Jednak 25 php od głowy, które zapłaciliśmy za bilet, nie poszło na marne. Być może właściciele tego przybytku obliczeni na chwilową niedyspozycję pytona, który nażarty spał sobie smacznie, zapewnili dodatkowe atrakcje w postaci występu transseksulanych miejscowych gwiazd. Oczy was nie mylą, kiedy to czytacie, tak jak nie zmyliły nas, kiedy przed klatką z pytonem na skleconą drewnianą obskurną scenę wkroczył/a słusznej postury, w kusej sukieneczce i z łapami jak bochny chleba osobnik, który wyginał się w rytm przebojów Madonny lecących z playbacku. Dla szczególnie zainteresowanych, mamy nagranie video, którym możemy się podzielić.
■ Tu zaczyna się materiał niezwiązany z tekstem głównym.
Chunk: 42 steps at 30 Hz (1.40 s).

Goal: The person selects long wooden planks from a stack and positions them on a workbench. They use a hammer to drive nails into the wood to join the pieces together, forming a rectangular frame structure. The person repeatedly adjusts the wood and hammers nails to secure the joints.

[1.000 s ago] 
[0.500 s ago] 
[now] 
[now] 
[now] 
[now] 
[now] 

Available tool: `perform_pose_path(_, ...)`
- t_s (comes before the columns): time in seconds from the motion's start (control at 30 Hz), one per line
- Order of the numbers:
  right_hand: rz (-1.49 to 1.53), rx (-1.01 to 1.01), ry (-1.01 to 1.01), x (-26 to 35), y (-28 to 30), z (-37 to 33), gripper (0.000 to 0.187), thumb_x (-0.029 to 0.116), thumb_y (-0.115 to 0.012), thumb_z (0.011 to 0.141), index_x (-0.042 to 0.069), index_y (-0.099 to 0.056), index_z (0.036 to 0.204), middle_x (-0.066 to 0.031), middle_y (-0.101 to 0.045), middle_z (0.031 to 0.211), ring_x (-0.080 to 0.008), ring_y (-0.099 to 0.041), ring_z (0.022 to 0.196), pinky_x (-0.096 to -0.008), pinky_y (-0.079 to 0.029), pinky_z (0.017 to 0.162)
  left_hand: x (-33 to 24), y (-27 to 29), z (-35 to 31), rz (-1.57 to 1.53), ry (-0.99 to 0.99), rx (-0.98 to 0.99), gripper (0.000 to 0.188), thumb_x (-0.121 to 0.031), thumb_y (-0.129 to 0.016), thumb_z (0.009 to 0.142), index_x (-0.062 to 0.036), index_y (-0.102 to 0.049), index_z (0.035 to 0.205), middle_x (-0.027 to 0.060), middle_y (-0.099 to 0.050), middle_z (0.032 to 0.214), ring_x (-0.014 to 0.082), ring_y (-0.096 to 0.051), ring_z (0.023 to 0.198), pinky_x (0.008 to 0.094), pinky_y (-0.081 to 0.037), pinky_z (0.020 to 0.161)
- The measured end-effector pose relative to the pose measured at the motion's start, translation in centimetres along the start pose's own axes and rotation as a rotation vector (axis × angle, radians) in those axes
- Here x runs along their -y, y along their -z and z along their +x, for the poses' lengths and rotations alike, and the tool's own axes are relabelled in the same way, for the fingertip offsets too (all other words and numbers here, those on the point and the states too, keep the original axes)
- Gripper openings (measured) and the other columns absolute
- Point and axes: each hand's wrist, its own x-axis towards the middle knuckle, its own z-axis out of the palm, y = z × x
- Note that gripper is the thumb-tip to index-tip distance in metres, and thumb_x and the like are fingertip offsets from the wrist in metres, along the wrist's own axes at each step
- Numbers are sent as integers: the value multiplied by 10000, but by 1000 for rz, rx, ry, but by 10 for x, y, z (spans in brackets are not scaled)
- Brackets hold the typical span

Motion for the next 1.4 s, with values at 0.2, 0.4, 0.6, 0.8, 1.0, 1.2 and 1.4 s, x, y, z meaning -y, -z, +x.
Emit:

To tyle wrażeń z pytona. Dalej po drodze czekały nas jeszcze zabawniejsze zdarzenia. Kolejnym punktem na mapie wycieczki była wizyta na floating restaurant. Boże uchowaj, żebyśmy nigdy już tak nie zbłądzili. Najpierw, wytłumaczę na czym polega floating restaurant. Mianowicie, płaci się za bilet - 300 php ( za to jedzenie do oporu i jeden napój) + 100 php (nie wiadomo za co) i wchodzi się na łódkę, na której urządzono prowizoryczną restaurację. Na łódce jest bufet i dziwna kapela, która wyje jak pies do księżyca. W cenie można zjeść ile się da. Trzeba jednak sprostować, że jedzenie nie należy do najsmaczniejszych i to jakieś ochłapy dosłownie były. Nieprzyprawione, nieapetyczne, a cena po prostu skandaliczna. Później zaczął się rejs łódką, a po drodze obowiązkowy postój, bo na jakiejś tratwie poprzebieranie panie i panowie zaczęli tańczyć miejscowy taniec i zbierać pieniądze do puszki. Marzyłam, żeby ten rejs jak najszybciej się skończył. Niestety, trwał aż godzinę.
Wysiedliśmy czym prędzej i ruszyliśmy, żeby oglądać tarsiery - endemiczny gatunek włochatych zwierzątek zamieszkujący Bohol, który charakteryzuje się wyłupiastymi oczami i nocnym trybem życia. Zwierzątka były urocze, tkwiły przyczepione do drzew i nie robiły sobie niczego z tłumów, które się na nie gapiły. Swoją drogą znowu powstało u nas pytanie, czy zwierzaki nie są czymś szprycowane, bo żeby siedzieć tak spokojnie na drzewie cały dzień, to poza wyłupiastymi oczami, trzeba mieć jeszcze niezłą cierpliwość.
Na koniec pojechaliśmy na Czekoladowe Wzgórza. O tej porze roku, nie mają jednak nic wspólnego z pierwszym członem swojej nazwy, bo zamiast brązowej trawy charakterystycznej dla pory suchej pokrywała je soczysta zieleń. Może wzgórza nie porywają, a z bliska przypominają wielkie kopce kreta, ale warto zobaczyć takie 'freak of nature', jak to określił Łukasz.
I zwiedzania byłoby na tyle, a czekała nas jeszcze droga powrotna, choć tyłki bolały nas już niemiłosiernie.
Dotarliśmy już po zmroku, który zapada około 17.40, więc i poszaleć długo nie można za dnia.
W tym miejscy warto jeszcze wspomnieć, że na kolację wybraliśmy się na Bohol Bee Farm, która słynie z produkcji organicznej żywności. Uwaga: miejsce nie jest przereklamowane, a jedzenie, które serwują, jest naprawdę pyszne. Pozwoliliśmy sobie nawet na zakup pesto, które przywieziemy do Polski. Było po prostu wyśmienite.